━━━━━ AVAILABLE RECORDS ━━━━━
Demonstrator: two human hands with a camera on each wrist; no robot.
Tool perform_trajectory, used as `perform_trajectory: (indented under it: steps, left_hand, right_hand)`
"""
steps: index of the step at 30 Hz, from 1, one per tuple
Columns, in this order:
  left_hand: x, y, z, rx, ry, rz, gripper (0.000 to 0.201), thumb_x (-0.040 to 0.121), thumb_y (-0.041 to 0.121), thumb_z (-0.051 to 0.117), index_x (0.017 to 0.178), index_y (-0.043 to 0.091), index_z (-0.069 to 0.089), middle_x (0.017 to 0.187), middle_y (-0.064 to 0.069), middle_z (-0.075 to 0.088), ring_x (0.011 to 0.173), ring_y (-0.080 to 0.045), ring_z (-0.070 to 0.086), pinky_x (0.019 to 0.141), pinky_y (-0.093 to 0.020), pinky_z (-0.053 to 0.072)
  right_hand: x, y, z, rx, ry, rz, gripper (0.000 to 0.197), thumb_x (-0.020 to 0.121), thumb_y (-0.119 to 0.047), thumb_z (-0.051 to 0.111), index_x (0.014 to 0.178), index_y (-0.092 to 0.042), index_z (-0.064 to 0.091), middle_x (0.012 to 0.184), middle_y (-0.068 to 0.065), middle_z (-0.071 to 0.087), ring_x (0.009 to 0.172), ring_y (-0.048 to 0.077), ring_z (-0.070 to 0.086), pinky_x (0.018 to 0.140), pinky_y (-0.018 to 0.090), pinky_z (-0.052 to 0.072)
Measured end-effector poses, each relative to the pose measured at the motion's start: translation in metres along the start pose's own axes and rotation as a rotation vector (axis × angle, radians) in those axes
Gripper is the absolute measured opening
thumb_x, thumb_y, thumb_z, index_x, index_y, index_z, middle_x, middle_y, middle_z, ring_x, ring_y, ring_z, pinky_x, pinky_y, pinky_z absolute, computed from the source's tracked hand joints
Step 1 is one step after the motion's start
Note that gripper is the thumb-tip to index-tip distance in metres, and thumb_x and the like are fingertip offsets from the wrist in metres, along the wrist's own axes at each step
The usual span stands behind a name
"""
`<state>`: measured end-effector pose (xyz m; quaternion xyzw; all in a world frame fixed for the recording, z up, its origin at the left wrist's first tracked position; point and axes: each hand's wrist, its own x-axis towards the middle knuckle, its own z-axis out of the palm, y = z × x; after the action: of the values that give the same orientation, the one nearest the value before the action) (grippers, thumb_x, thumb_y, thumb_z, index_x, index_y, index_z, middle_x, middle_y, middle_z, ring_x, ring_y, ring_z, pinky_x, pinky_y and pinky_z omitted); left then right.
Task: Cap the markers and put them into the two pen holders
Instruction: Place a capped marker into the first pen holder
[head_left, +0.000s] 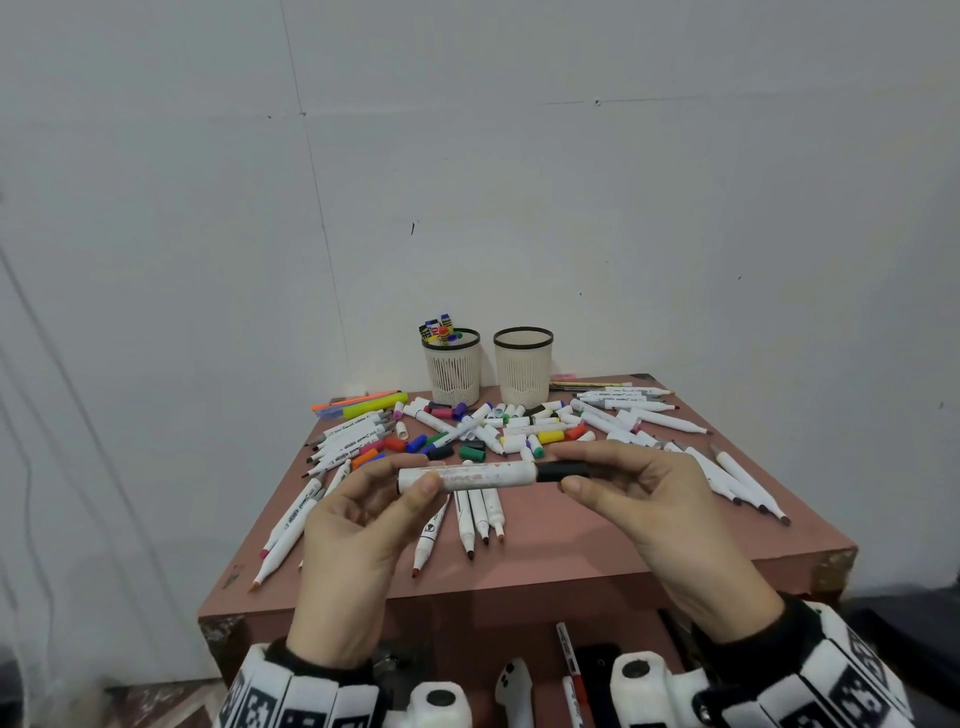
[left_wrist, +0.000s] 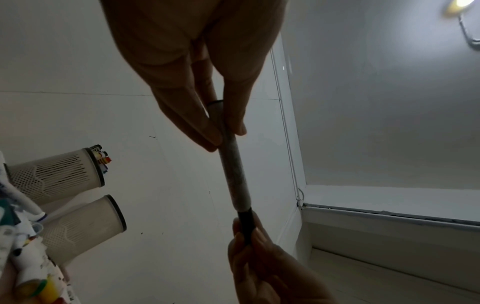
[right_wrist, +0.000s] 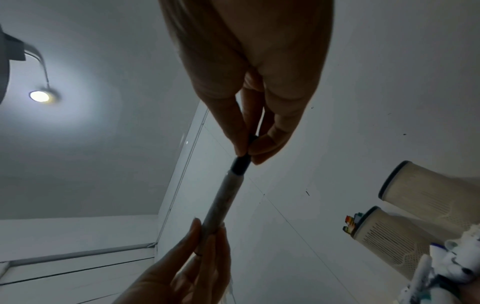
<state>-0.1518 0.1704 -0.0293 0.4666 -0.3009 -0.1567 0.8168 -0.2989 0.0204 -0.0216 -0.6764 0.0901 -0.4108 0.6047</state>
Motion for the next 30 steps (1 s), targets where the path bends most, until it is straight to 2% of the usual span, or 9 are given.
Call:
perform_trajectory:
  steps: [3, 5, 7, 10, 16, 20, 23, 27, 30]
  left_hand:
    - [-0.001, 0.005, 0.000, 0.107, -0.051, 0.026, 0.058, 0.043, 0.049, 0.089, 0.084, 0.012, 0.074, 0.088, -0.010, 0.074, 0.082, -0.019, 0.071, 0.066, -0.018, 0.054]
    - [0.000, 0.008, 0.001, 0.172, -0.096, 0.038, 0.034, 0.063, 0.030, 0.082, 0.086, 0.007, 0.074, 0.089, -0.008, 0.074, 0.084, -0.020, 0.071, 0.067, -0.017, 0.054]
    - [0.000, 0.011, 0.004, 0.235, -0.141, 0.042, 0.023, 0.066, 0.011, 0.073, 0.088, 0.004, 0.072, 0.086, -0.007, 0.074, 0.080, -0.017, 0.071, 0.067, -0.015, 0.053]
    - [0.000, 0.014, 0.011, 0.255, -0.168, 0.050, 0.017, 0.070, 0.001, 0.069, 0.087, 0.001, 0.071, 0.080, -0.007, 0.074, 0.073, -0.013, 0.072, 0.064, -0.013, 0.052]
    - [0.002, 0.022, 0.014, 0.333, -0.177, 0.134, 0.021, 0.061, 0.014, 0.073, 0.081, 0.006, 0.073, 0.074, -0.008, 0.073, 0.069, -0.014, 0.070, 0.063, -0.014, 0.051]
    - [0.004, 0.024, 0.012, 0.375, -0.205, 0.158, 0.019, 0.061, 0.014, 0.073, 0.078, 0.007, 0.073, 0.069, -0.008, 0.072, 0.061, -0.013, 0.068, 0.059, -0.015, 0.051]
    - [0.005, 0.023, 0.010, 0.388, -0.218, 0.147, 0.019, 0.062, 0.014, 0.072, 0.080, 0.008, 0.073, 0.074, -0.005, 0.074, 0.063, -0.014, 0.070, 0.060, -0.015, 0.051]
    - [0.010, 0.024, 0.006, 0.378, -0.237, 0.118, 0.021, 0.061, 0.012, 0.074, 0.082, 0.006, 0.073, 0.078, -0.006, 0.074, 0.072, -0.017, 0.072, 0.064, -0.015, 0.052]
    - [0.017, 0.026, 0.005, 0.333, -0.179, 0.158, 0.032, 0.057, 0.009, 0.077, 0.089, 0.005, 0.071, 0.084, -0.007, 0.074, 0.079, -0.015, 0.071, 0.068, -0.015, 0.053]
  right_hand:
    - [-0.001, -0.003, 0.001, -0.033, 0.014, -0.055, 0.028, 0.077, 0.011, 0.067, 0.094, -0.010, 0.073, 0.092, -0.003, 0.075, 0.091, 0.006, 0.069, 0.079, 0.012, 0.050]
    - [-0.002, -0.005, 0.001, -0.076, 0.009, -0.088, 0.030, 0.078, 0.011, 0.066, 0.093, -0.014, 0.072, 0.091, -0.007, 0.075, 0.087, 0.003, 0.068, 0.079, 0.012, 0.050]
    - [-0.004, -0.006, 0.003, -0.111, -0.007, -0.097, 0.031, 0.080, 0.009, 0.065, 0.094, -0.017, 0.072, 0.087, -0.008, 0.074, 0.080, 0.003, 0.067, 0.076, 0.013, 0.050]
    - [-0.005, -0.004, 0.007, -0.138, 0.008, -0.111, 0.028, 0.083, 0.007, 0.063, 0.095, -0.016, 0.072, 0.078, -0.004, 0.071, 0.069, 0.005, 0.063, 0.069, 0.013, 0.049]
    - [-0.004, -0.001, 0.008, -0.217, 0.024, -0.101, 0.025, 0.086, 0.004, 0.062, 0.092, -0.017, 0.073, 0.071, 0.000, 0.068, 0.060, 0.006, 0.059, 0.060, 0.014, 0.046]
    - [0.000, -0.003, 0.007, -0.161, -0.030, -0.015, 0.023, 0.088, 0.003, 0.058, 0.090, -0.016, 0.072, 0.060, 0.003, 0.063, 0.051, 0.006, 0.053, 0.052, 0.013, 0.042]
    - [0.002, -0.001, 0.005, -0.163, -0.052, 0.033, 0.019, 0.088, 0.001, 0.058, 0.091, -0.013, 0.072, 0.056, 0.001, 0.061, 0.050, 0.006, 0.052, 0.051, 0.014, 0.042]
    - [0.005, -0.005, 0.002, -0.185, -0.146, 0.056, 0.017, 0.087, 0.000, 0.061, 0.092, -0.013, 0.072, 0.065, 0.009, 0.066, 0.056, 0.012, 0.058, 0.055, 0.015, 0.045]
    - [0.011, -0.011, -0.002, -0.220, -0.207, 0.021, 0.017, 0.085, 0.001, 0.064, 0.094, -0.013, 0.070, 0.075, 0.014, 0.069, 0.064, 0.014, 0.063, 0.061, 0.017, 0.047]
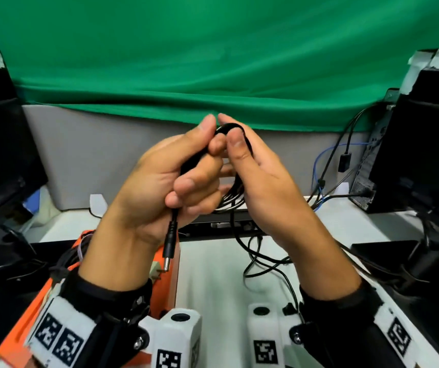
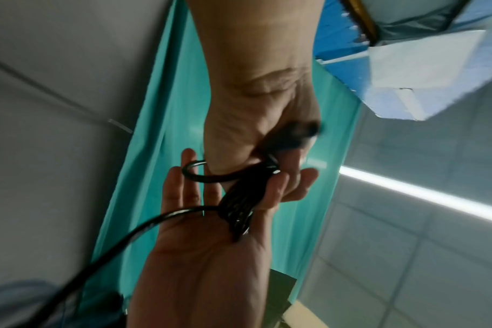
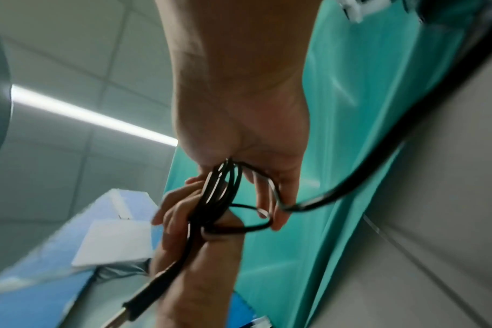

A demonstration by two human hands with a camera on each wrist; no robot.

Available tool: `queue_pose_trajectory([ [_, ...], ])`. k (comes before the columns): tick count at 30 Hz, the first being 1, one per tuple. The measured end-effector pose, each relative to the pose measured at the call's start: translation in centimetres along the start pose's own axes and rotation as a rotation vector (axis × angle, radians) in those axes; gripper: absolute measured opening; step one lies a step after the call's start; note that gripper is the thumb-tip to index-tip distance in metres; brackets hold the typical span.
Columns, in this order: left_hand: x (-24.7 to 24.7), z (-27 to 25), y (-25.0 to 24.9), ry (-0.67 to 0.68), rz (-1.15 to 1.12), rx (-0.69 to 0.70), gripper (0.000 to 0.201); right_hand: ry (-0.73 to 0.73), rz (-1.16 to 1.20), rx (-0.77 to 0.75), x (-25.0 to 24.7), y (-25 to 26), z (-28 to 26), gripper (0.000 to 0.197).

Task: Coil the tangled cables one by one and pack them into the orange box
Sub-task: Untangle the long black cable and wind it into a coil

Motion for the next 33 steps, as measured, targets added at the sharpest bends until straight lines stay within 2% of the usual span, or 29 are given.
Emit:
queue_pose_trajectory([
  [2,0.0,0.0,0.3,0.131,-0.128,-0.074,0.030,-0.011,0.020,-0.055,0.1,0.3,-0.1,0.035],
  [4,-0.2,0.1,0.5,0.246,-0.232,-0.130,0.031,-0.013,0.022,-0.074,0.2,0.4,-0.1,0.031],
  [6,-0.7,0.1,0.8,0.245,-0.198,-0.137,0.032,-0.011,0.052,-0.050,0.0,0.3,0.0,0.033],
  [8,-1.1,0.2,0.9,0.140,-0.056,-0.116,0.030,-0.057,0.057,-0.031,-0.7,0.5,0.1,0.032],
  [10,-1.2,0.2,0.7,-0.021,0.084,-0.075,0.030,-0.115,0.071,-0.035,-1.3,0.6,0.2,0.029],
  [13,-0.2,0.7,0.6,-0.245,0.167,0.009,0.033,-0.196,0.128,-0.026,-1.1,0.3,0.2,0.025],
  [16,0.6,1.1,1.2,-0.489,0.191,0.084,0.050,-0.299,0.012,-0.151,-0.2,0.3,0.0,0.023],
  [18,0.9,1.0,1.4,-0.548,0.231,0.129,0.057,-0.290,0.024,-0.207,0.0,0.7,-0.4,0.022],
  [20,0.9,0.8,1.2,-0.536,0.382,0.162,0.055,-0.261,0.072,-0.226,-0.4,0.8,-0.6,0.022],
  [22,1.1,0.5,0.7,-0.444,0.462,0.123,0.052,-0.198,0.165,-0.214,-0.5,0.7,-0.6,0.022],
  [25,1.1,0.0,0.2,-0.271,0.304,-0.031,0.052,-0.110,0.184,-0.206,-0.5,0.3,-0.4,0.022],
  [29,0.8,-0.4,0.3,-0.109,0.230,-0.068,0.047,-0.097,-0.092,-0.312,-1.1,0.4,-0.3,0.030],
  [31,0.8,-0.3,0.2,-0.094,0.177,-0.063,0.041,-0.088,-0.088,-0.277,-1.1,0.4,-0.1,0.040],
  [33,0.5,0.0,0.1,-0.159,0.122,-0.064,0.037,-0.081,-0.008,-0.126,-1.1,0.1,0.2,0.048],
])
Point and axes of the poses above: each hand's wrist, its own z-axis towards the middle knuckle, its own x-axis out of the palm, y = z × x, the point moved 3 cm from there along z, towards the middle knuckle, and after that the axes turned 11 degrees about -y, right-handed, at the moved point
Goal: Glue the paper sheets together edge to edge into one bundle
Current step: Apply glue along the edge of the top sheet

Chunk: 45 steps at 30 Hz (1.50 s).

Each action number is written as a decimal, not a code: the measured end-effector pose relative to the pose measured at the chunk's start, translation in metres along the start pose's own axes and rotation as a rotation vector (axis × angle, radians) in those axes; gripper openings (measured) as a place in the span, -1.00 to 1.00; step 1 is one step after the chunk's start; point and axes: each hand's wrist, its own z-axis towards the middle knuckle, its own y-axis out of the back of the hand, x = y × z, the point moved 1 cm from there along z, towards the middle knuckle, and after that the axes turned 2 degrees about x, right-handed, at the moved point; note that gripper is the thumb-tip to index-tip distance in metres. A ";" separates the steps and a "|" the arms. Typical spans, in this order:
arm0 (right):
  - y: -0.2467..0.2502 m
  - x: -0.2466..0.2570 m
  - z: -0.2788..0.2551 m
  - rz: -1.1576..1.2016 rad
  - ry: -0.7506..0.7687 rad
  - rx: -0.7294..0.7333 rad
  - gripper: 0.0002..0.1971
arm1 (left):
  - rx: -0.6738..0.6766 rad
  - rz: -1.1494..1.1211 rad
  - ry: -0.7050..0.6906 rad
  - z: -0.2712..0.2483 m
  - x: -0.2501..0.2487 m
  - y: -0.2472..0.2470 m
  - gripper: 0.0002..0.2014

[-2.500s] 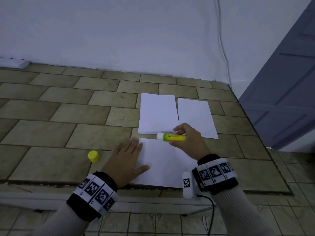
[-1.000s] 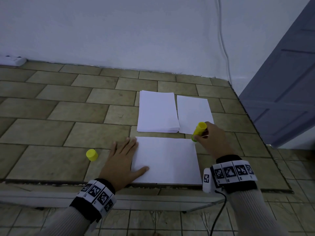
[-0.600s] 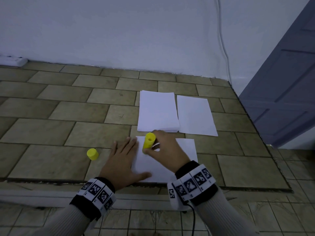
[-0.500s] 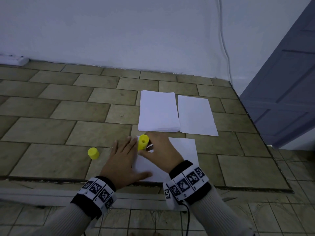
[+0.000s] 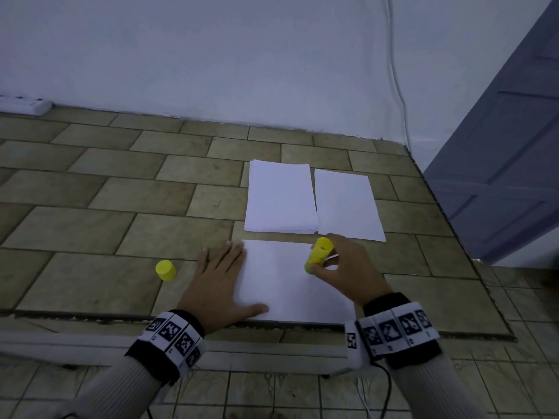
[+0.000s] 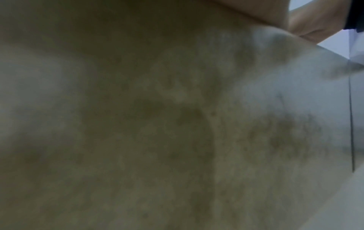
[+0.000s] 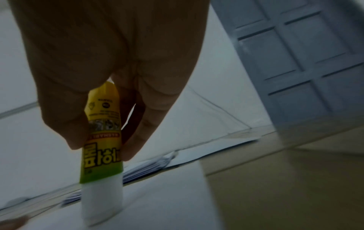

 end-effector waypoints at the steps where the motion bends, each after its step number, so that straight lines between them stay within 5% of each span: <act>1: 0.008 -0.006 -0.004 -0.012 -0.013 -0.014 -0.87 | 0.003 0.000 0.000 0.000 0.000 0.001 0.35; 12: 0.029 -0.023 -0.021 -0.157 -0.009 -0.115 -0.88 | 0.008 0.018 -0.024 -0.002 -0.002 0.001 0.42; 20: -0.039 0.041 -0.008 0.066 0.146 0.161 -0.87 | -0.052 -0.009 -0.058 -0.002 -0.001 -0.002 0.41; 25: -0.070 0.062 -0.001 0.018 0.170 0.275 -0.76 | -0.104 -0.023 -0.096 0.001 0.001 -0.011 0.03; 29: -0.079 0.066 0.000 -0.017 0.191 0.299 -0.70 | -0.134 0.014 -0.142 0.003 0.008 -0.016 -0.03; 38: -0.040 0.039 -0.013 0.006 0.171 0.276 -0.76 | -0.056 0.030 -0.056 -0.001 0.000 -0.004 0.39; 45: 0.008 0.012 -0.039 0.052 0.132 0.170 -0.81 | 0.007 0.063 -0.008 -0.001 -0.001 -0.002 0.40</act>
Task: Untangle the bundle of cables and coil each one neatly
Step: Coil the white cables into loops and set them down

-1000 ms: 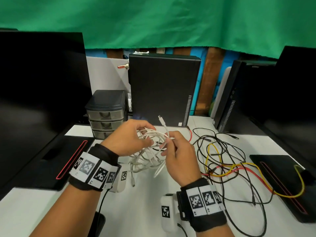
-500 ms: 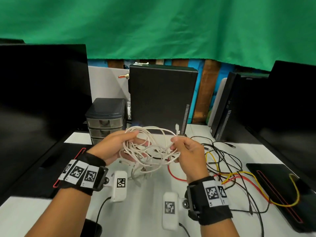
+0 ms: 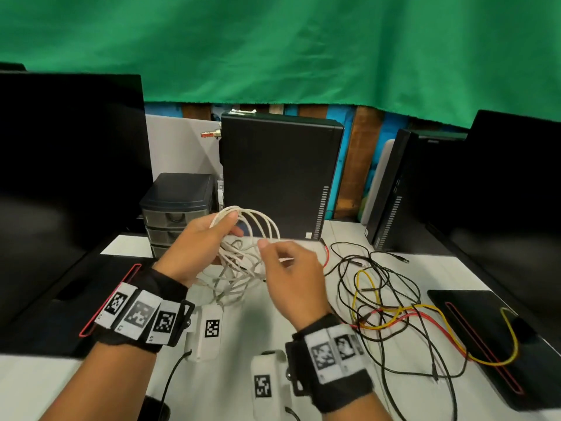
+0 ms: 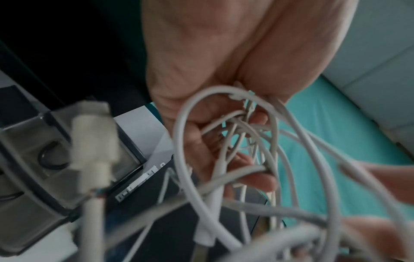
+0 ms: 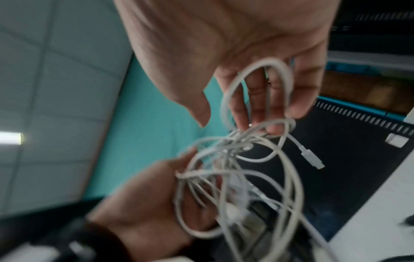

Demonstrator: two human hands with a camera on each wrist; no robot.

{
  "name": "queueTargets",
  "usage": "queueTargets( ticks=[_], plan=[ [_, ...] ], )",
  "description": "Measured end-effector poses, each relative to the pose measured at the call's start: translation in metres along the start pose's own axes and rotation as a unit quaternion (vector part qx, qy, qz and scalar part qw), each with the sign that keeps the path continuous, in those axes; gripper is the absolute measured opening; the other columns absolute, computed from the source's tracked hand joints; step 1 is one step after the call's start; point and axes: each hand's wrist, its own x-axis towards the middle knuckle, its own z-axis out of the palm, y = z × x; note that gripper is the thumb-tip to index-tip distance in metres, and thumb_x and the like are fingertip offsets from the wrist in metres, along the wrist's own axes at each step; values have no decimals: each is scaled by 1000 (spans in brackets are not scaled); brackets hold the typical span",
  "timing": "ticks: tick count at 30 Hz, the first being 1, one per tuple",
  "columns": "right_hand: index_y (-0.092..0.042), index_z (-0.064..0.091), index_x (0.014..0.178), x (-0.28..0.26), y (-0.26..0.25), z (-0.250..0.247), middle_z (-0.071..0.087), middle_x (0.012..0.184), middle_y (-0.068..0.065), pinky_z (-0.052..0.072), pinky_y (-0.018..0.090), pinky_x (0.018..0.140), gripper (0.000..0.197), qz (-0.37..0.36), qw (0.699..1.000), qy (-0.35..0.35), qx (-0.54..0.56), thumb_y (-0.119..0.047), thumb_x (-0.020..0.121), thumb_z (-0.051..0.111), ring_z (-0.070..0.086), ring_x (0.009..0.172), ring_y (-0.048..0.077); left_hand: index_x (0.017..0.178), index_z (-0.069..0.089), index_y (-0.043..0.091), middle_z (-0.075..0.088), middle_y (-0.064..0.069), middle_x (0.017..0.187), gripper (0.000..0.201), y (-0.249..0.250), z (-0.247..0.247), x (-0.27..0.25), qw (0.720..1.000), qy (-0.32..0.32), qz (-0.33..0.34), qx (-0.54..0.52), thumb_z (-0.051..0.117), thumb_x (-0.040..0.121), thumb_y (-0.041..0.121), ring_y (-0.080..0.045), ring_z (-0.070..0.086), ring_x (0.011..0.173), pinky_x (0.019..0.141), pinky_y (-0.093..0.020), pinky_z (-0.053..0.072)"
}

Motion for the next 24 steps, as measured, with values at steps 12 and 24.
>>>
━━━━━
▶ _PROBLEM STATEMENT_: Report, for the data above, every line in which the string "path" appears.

▶ _ANSWER TO THE EXERCISE_:
Motion for the next 30 steps (1 s), targets where the path bends most, until it is straight to 2% of the usual span, or 9 are given.
  "description": "Measured end-effector poses, each relative to the pose measured at the call's start: translation in metres along the start pose's own axes and rotation as a unit quaternion (vector part qx, qy, qz and scalar part qw), each with the sign that keeps the path continuous, in those axes; gripper is the absolute measured opening; the other columns absolute, computed from the source's tracked hand joints; step 1 is one step after the call's start; point and axes: each hand's wrist, its own x-axis towards the middle knuckle, its own z-axis out of the palm, y = z × x; note that gripper is the thumb-tip to index-tip distance in metres, and thumb_x and the like are fingertip offsets from the wrist in metres, along the wrist's own axes at each step; values have no decimals: each is scaled by 1000 (spans in brackets are not scaled); brackets hold the typical span",

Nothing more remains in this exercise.